そして、人の手がかけられていない野生の植物は、枠なんて関係なく、スキマや場所があればどこでも咲いてしまう。そのはみ出した姿に勇気をもらう、と。

スキマを舞台に循環している命の営みの素晴らしさ、人間とは違うルールで生きている植物の強さ、無計画にふいに生まれた風景の愛おしさなどを村田さんが撮影した写真を見ながら紹介して頂きました。

村田さんならではの独自の視点をインストールしつつ、それぞれ自分が心惹かれるものへの視点を持つことの大切さを教えていただきました。村田さんのはみだす緑を愛する心が伝わってきます。

その後、実際に路上園芸を鑑賞してみようと参加者の皆さんと外に繰り出しました。
熊澤酒造敷地内、周辺をじっくりと鑑賞。

「こんなところにセダムの大群が!」「コンクリートの隙間から緑が!」など、村田さんの視点をインストールした後はたくさんの発見があり、会話が生まれ、何気ない風景の緑が人と人との距離を縮めていくのを感じました。

村田さんの繰り出すワードは楽しく、路上園芸をさらに楽しませてくれます。

例えば、「転職鉢」…別用途の容器が転用された植木鉢。そこにくぼみがあれば何だって鉢になれる。楽しい第二の人生を謳歌しています。熊澤酒造には転職鉢が沢山ありました。
ユーモアあふれるネーミングが、緑をより身近に親しみを感じさせてくれます。

気になる鉢を発見..!
熊澤酒造の転職鉢 以前は違う用途で使われていた鉢。

その後、皆それぞれが心惹かれた風景の写真を見ながら共有しました。
旅立ってきたタネもスキマを見つけて根差し、鉢でもスキマでも関係ねー!と強い生命力で根差す緑に、力をもらいます。と村田さん。
トークのなかで何度もおっしゃっていた村田さんの「地べたからものを考えること、目で見たものを大切にする」という言葉が心に残っています。

「はみだす緑」を鑑賞することは、「はみだしていてもいい」状況に出会うことでもあります。そこには私たちの生きるこの世界が「はみだす」を肯定する場所であってほしい、という願いが込められていました。

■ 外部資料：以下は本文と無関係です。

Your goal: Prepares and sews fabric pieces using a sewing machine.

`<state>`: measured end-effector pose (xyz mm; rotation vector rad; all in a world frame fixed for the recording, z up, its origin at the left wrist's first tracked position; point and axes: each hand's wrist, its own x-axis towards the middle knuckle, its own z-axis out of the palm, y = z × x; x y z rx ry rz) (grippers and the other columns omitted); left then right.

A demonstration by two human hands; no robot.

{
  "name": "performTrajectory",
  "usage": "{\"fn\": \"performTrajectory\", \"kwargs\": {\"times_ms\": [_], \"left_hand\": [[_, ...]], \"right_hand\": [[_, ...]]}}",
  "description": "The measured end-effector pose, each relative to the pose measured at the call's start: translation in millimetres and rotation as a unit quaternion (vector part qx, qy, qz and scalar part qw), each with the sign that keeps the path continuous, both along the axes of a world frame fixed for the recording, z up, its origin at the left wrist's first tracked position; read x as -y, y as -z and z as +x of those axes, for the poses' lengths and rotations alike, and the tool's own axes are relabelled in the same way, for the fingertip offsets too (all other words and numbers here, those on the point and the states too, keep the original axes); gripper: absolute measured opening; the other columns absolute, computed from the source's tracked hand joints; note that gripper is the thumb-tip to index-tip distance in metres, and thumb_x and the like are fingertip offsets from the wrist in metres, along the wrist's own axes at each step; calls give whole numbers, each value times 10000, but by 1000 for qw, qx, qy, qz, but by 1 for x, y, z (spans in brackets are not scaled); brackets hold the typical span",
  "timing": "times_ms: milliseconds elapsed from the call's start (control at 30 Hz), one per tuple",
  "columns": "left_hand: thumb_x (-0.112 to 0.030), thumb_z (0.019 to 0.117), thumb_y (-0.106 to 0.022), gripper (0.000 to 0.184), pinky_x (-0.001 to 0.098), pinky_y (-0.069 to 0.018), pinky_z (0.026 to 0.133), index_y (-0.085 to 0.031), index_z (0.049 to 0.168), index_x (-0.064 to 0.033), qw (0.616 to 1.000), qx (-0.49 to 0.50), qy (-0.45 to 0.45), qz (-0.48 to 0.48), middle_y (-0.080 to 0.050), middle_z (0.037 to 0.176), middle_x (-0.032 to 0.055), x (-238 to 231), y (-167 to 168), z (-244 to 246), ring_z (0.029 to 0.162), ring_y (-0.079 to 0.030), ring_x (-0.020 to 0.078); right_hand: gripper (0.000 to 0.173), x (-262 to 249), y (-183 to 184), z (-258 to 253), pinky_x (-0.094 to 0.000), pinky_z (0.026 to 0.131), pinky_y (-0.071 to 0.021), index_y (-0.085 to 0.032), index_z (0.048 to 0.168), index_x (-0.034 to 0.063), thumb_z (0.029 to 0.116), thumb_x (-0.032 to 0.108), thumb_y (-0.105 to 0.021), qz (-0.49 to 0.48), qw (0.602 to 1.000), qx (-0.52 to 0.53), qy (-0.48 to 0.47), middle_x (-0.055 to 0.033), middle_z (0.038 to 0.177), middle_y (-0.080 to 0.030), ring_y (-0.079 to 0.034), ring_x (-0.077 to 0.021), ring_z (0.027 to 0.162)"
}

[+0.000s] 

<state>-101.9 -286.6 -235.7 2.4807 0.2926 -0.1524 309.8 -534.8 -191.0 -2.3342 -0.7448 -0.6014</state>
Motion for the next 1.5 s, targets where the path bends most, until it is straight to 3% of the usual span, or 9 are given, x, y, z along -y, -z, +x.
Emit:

おもりにしていた袋から生えていたセダム。#はみだせ緑

村田さんのお話を聞いた後、何気なく歩く道の緑を気にしてみると楽しい世界が広がっていました。そして、ほっと心が解きほぐれていきました。


どんな町でも見られるありふれた風景を面白がること、そして自由に感じること。
視点を変えると、いつもの日常には輝くお宝がたくさん転がっているはずです。

■暮らしの教室からの3つの質問

ー村田さんの人生のターニングポイントは?
茅ヶ崎で路上園芸とタヌキに出会った時。
地べたからものを考えること、目で見たところからキャッチすることで心と体が健全になった。
恥ずかしいと思うことでも発信していくことで共感を得る人に出会い、世界が広がった。
好きなことから仕事が広がっていった。

ー村田さんの幸せのものさしとは?

まっさらな気持ちで地べたから考えること。心と体を調和させること。
今までも拙いものでも発信することで伝わっていくことが多かった。

ーこれからの未来に望むことは?

計画しすぎないこと、自然にやってきたものを受けいれること。

植物は緩く溶かしてくれる存在。植物だと人の心の余白にすっと入っていく。
はみだす緑の様に、はみだしてしまったものもいいねと受け入れるような
自分の視点、他の人の視点を楽しんでやわらかく受け入れ合う町、社会になれば。

コンクリートの小さなスキマから生えている緑たち

講師 村田あやこ

路上園芸鑑賞家/ライター。街の植物や園芸の魅力を書籍やウェブ等で発信。お散歩ユニット「SABOTENS」としても活動し、組み合わせると路上園芸の風景が作れる「家ンゲイはんこ」を制作。著書に『たのしい路上園芸観察』(グラフィック社)、『はみだす緑 黄昏の路上園芸』(雷鳥社)。寄稿書籍に『街角図鑑』『街角図鑑 街と境界編』(実業之日本社)。散歩の達人等で連載中。「ボタニカルを愛でたい」(フジテレビ)出演中。